Sublinhando que este relatório incidia em assuntos “na berlinda em Portugal”, nomeadamente a contratação coletiva e a precariedade, Gusmão refere que nesse documento sobre políticas de emprego “constavam muitas das prioridades que levaram ao nosso desentendimento com o PS”.

E explica que as orientações que estão no relatório são “muito diferentes do que foi, a determinada altura, o paradigma da União Europeia para o trabalho”, acrescentando que “há um consenso um pouco diferente sobre o que deve ser a legislação sobre o trabalho atualmente, do que existia há uns anos”.

Política para os cuidados: serviço público ou negócio

“E depois há a questão da política para os cuidados na União Europeia, porque estamos a ser confrontados com um envelhecimento da população, o que coloca uma enorme pressão do ponto de vista dos cuidados”, afirma José Gusmão.

O eurodeputado explica que na política para os cuidados há uma grande escolha a fazer, se se quer criar um “pilar do Estado Social e serviços públicos robustos” que torne os cuidados um serviço acessível a todas as pessoas ou se se quer construir uma indústria dos cuidados que prestará serviços com qualidade em função dos rendimentos diferenciados.

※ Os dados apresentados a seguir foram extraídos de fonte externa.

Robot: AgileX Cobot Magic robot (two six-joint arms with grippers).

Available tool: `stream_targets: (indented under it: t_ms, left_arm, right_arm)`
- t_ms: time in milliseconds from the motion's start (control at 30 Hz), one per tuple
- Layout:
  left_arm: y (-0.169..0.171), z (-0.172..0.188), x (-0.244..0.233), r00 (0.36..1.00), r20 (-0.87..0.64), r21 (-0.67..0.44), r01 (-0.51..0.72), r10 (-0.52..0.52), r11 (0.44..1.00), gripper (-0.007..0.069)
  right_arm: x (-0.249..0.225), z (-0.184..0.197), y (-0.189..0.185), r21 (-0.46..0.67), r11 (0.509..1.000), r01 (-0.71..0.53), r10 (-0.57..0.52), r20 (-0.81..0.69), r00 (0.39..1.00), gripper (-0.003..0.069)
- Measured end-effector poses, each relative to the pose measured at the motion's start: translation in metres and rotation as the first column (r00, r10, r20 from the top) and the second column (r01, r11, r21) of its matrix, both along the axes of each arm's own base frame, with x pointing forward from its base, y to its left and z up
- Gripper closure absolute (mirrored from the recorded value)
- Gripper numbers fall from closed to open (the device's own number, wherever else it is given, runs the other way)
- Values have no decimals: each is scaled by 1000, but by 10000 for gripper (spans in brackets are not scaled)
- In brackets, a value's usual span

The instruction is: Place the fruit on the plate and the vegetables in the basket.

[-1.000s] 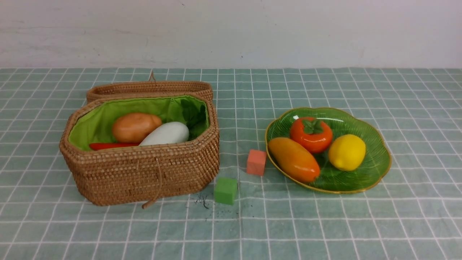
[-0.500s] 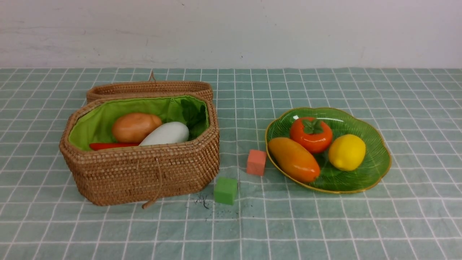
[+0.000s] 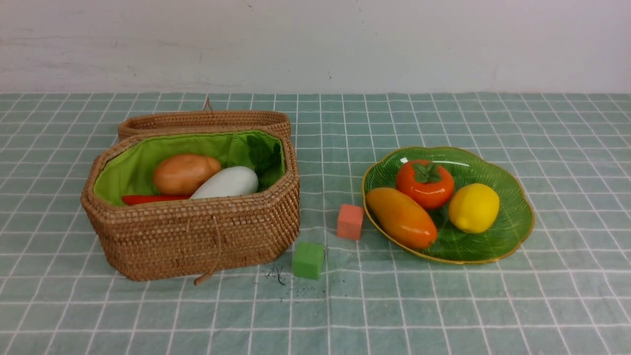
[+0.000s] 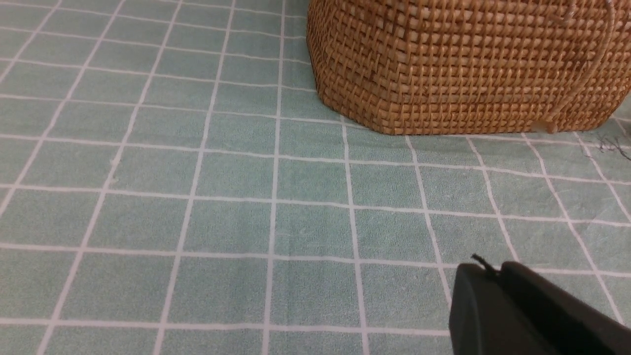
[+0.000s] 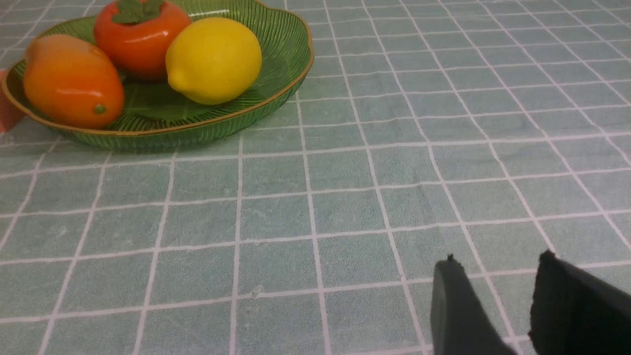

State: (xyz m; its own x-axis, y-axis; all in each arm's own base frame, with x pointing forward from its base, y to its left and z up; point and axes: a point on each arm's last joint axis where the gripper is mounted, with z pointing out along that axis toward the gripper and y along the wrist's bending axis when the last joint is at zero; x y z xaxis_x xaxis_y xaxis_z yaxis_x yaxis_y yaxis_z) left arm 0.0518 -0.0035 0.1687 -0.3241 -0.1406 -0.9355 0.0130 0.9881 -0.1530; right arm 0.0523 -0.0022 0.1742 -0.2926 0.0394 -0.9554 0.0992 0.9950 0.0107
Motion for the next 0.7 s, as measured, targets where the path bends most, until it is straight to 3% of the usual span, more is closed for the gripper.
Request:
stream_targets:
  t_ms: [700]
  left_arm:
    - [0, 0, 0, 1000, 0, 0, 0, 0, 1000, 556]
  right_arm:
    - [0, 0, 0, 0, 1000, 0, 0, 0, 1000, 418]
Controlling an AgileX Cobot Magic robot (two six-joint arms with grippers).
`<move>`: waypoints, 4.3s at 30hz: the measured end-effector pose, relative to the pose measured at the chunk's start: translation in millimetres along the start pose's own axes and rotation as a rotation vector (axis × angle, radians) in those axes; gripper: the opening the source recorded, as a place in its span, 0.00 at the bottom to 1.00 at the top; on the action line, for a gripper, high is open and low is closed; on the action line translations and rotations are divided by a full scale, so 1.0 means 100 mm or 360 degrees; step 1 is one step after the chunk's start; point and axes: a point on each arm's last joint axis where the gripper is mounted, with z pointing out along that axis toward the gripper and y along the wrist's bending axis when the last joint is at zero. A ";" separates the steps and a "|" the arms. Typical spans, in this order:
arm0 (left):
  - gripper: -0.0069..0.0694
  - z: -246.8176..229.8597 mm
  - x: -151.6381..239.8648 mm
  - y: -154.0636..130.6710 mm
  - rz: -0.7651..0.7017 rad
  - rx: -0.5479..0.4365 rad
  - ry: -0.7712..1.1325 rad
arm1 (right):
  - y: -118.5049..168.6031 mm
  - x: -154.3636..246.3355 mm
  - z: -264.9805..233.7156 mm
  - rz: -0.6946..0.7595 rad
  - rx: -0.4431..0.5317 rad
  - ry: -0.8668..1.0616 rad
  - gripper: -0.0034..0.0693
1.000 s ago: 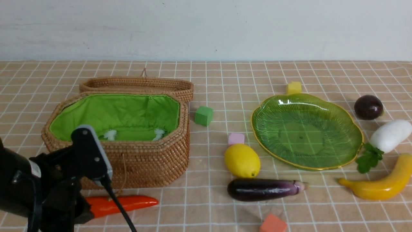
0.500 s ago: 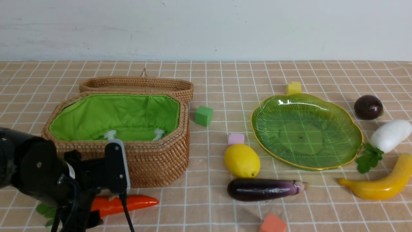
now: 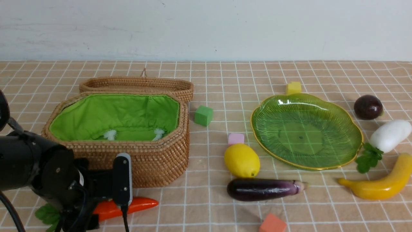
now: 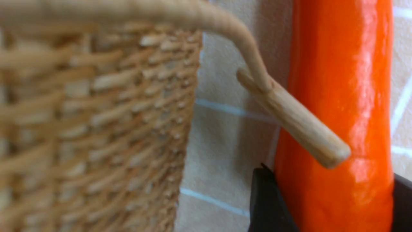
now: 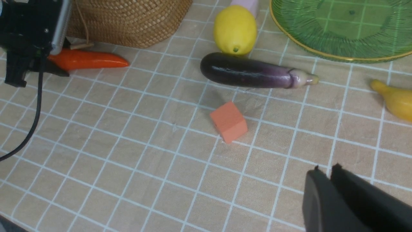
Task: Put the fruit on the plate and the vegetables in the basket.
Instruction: Use the left arm to grab a carrot and put it into the left basket, then grab an eggplant with your right arm and place it in the basket on the left, then use the right arm to grab a lemon and put it into the right plate
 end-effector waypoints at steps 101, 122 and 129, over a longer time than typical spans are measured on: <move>0.07 -2.30 0.54 -1.39 -0.1516 -0.0388 -0.1540 | 0.54 -1.31 2.84 -0.1313 -0.0348 0.0626 0.63; 0.07 -2.41 0.55 -1.30 -0.1538 -0.0566 -0.1727 | 1.75 -1.87 3.66 -0.1429 -0.0535 -0.0084 0.96; 0.07 -2.41 0.55 -1.30 -0.1538 -0.0565 -0.1725 | 1.37 -2.24 2.79 -0.1127 -0.0235 0.0253 0.80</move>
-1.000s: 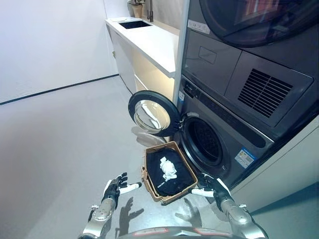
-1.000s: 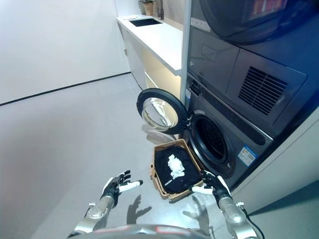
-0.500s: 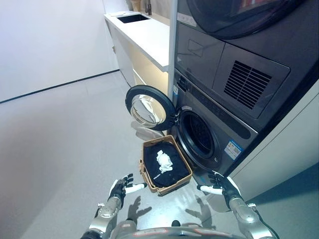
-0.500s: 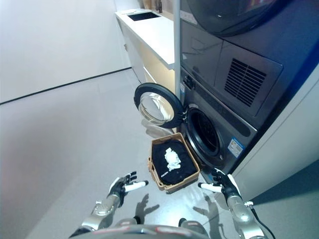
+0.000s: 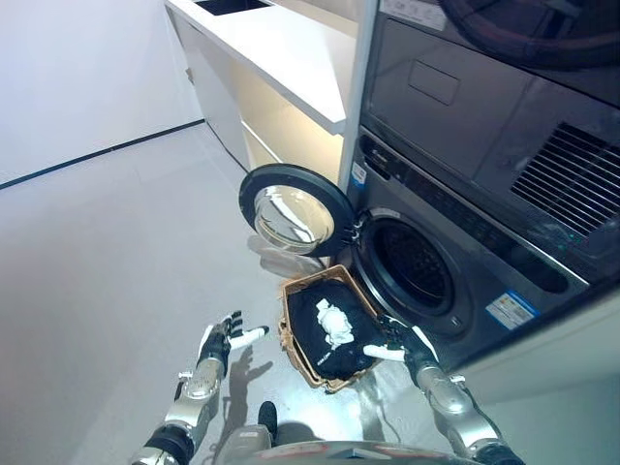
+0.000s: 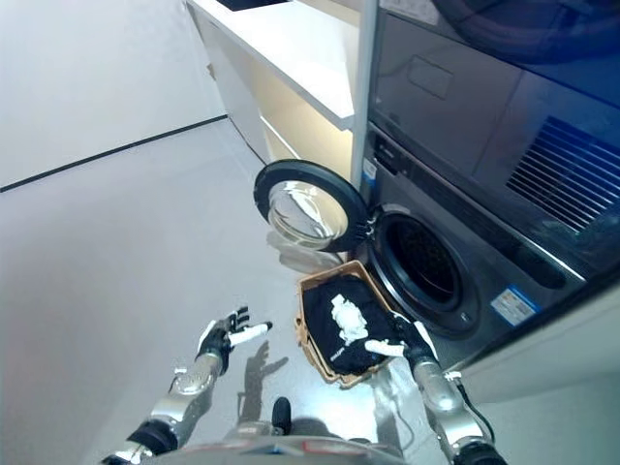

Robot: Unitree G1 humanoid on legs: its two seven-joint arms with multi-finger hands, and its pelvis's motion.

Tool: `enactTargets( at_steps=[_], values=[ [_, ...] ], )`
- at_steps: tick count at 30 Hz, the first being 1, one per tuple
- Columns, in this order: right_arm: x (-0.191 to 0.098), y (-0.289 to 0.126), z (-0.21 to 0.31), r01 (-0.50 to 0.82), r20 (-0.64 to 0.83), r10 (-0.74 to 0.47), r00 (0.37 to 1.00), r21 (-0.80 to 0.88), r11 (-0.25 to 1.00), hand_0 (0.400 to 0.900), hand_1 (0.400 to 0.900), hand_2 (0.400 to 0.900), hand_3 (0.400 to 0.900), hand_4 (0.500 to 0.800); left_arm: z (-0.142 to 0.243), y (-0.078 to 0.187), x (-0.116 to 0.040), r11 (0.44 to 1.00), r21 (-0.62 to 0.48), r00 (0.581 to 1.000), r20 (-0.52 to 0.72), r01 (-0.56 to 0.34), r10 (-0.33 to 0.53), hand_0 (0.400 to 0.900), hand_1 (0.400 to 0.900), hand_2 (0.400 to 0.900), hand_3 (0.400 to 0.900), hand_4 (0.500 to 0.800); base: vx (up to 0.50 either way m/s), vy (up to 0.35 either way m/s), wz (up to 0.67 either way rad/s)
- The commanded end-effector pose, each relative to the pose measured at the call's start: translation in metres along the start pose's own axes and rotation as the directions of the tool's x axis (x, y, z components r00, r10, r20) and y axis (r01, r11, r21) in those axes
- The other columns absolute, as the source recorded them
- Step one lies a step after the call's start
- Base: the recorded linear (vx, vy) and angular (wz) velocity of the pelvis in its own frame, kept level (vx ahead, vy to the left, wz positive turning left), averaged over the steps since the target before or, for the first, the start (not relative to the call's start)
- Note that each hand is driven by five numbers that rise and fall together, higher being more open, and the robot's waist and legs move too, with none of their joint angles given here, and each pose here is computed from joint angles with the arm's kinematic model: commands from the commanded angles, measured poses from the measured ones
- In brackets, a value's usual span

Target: Put the clothes in the basket into the washing machine.

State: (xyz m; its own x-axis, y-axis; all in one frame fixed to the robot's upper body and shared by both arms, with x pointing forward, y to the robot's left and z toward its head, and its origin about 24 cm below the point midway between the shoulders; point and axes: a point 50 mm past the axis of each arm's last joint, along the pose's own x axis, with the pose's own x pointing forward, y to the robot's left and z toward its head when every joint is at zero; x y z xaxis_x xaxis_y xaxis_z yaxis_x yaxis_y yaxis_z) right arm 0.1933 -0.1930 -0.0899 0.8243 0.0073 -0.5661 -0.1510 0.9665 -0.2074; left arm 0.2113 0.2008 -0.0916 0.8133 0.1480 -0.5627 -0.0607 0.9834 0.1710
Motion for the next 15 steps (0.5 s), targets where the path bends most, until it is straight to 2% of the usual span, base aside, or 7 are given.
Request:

“A questão é se os cuidados vão ser entendidos como um serviço público universal ou se vão ser entendidos como um negócio”, sintetiza.

A concluir, o eurodeputado do Bloco alerta para “aquilo que vem aí”, salientando que a combinação do aumento das taxas de juro e da retoma das regras de governação económica “é gravíssima” “para uma economia sobre-endividada como a portuguesa”. Assim, “o que aí vem para a economia portuguesa é gravíssimo”, frisa.